Comment by layer8
4 hours ago
Unicode is the code points. Of course you have to normalize on one encoding for password hashing (and UTF-8 is the canonical choice for that, because interfaces to hash implementations are byte-based), but that’s not an issue of end-user input. The goal of Unicode was to be able to roundtrip the existing encodings through it, and it achieved that goal.
> That would have had no effect other than momentary user confusion. In that world, someone with a yen sign in their password would, after the keyboard update, have a backslash in their password, because their password never changed. Only the label changed.
No. The analogon to TFA would be that the old keyboard would have a Yen key and no backslash key, and the new keyboard would have no Yen key and still no backslash key. The point is that the Yen key would be removed because its character code is not part of the shared common subset of ASCII. ASCII doesn’t imply that you have a keyboard capable of entering all 128 codes. Just like Unicode doesn’t imply that your keyboard allows you to input arbitrary code points.
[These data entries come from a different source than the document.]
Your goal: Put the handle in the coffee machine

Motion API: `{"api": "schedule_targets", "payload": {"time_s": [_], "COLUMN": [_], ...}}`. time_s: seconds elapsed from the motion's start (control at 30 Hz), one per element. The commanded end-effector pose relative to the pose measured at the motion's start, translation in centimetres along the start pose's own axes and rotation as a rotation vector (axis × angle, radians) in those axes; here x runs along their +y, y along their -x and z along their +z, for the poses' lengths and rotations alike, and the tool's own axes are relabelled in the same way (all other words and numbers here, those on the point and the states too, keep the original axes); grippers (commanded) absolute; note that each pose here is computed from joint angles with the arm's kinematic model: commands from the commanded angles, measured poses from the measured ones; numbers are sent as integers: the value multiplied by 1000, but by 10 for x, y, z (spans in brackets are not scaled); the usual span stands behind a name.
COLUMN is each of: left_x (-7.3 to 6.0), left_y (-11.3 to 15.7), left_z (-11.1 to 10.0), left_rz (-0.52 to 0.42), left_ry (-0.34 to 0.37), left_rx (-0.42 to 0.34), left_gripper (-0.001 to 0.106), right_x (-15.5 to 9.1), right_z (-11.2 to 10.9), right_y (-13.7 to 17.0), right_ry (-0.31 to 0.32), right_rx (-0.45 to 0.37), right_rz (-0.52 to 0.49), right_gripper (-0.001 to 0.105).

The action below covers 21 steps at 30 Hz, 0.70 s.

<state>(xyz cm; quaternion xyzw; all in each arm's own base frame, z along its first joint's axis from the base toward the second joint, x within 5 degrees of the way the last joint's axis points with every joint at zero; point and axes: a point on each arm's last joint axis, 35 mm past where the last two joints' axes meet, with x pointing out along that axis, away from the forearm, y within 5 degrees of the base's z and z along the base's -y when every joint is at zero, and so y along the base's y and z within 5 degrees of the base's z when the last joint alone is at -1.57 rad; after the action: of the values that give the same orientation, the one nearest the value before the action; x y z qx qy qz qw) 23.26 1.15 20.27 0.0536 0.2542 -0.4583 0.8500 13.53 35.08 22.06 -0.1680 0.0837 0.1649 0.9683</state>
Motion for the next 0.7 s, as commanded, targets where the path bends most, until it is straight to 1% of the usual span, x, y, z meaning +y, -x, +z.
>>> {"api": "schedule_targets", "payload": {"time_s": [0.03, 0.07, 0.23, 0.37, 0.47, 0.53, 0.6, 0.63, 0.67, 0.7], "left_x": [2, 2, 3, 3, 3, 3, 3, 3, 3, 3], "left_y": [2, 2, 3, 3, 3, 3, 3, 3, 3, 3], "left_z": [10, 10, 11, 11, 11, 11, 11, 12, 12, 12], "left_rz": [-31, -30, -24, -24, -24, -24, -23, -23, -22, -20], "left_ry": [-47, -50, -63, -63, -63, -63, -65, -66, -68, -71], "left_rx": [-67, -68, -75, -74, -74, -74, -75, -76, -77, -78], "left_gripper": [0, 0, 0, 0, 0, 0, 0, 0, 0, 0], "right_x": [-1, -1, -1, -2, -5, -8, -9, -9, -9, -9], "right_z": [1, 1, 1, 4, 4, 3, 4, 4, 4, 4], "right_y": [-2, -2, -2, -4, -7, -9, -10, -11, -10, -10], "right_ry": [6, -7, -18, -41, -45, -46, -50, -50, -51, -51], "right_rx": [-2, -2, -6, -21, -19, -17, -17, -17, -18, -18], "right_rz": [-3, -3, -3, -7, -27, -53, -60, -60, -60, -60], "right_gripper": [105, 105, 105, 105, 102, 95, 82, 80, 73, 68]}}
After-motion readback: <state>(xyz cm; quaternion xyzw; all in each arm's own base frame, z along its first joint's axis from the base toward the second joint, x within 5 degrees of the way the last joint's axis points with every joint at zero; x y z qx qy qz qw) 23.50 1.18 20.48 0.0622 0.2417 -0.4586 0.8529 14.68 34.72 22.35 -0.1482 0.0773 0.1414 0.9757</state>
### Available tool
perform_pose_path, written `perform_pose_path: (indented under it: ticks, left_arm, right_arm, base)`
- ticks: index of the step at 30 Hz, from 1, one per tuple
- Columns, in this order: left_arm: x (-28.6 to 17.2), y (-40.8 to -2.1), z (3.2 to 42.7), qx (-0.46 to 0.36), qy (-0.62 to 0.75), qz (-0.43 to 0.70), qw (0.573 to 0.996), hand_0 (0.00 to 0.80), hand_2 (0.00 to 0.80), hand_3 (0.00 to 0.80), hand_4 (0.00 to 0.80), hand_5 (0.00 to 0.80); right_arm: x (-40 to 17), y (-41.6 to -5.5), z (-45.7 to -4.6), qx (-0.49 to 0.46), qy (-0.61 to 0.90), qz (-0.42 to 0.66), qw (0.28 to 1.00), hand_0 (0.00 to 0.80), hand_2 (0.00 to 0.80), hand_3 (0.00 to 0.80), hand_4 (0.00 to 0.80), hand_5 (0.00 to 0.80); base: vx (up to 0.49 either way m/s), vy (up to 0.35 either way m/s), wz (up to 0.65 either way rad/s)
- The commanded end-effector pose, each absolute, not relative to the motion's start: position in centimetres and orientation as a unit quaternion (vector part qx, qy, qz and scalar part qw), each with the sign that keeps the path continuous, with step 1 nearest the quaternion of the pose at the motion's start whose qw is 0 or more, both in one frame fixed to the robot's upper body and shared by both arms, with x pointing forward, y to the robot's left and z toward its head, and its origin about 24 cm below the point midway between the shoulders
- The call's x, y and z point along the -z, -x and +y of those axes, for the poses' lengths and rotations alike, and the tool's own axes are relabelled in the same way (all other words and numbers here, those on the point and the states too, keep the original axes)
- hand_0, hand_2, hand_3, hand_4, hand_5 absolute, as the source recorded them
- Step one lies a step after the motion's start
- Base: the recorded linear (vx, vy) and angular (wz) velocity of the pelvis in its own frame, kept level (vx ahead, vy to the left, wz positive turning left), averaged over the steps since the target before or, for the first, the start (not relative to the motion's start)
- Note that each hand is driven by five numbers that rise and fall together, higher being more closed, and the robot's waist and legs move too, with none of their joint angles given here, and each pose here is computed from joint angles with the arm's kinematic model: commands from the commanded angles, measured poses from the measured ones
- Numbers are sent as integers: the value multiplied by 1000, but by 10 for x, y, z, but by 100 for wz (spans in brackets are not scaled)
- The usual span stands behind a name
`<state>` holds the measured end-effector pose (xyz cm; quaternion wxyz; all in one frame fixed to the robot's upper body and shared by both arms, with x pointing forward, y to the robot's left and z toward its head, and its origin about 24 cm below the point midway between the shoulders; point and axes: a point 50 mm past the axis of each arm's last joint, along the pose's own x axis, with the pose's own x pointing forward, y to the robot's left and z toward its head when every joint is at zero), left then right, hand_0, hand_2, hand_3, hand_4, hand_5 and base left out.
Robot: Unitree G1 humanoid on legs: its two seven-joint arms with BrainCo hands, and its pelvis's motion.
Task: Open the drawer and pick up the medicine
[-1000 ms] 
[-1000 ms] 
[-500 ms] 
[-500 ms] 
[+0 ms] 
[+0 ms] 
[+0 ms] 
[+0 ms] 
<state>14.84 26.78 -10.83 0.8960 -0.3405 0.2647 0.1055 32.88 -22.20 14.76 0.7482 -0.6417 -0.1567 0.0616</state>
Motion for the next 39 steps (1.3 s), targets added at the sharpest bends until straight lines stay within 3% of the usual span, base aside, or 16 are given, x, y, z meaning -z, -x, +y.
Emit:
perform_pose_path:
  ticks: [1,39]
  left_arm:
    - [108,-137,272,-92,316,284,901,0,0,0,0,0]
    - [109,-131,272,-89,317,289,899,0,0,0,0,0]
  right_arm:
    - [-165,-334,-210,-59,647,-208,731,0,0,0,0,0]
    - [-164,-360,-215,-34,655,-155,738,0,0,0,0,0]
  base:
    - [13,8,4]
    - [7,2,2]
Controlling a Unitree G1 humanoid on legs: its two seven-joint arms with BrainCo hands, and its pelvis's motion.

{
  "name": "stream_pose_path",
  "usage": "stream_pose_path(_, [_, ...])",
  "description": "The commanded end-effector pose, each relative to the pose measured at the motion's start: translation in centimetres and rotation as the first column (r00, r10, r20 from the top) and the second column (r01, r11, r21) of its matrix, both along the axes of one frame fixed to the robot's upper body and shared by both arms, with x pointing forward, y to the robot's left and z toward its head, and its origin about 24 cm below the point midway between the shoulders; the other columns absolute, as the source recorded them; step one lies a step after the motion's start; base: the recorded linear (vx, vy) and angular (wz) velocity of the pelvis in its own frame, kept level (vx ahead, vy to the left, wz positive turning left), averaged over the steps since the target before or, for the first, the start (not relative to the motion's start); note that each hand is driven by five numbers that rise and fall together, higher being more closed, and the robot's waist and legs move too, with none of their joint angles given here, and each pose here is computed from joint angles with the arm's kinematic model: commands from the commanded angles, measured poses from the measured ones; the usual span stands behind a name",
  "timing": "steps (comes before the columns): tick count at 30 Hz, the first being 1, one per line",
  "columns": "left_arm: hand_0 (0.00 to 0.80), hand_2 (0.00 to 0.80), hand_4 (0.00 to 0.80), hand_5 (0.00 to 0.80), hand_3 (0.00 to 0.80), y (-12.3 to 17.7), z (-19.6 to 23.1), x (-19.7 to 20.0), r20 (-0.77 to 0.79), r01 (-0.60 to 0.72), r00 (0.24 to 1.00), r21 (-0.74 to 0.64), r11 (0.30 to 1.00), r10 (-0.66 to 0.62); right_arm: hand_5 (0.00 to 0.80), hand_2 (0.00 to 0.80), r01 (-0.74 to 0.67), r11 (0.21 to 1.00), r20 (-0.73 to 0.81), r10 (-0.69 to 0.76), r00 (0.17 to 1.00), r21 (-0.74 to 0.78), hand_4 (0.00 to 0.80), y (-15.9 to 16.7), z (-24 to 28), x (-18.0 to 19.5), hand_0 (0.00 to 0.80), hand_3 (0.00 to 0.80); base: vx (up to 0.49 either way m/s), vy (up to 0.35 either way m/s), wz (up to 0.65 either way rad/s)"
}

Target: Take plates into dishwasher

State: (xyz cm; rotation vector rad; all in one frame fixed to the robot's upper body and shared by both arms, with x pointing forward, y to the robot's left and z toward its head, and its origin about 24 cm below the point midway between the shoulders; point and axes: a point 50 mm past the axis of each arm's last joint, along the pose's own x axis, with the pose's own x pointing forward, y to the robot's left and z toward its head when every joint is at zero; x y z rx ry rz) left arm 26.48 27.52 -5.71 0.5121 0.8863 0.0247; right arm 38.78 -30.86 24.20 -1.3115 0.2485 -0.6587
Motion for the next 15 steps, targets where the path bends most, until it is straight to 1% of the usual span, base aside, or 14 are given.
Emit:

> No. The analogon to TFA would be that the old keyboard would have a Yen key and no backslash key, and the new keyboard would have no Yen key and still no backslash key. The point is that the Yen key would be removed because its character code is not part of the shared common subset of ASCII. ASCII doesn’t imply that you have a keyboard capable of entering all 128 codes.
Are you sure you read the article? The key is still there.
> Of course you have to normalize on one encoding for password hashing (and UTF-8 is the canonical choice for that, because interfaces to hash implementations are byte-based)
This is pure gibberish. All encodings produce bytes. UTF-8 has no relationship to the concept that isn't shared by every other encoding.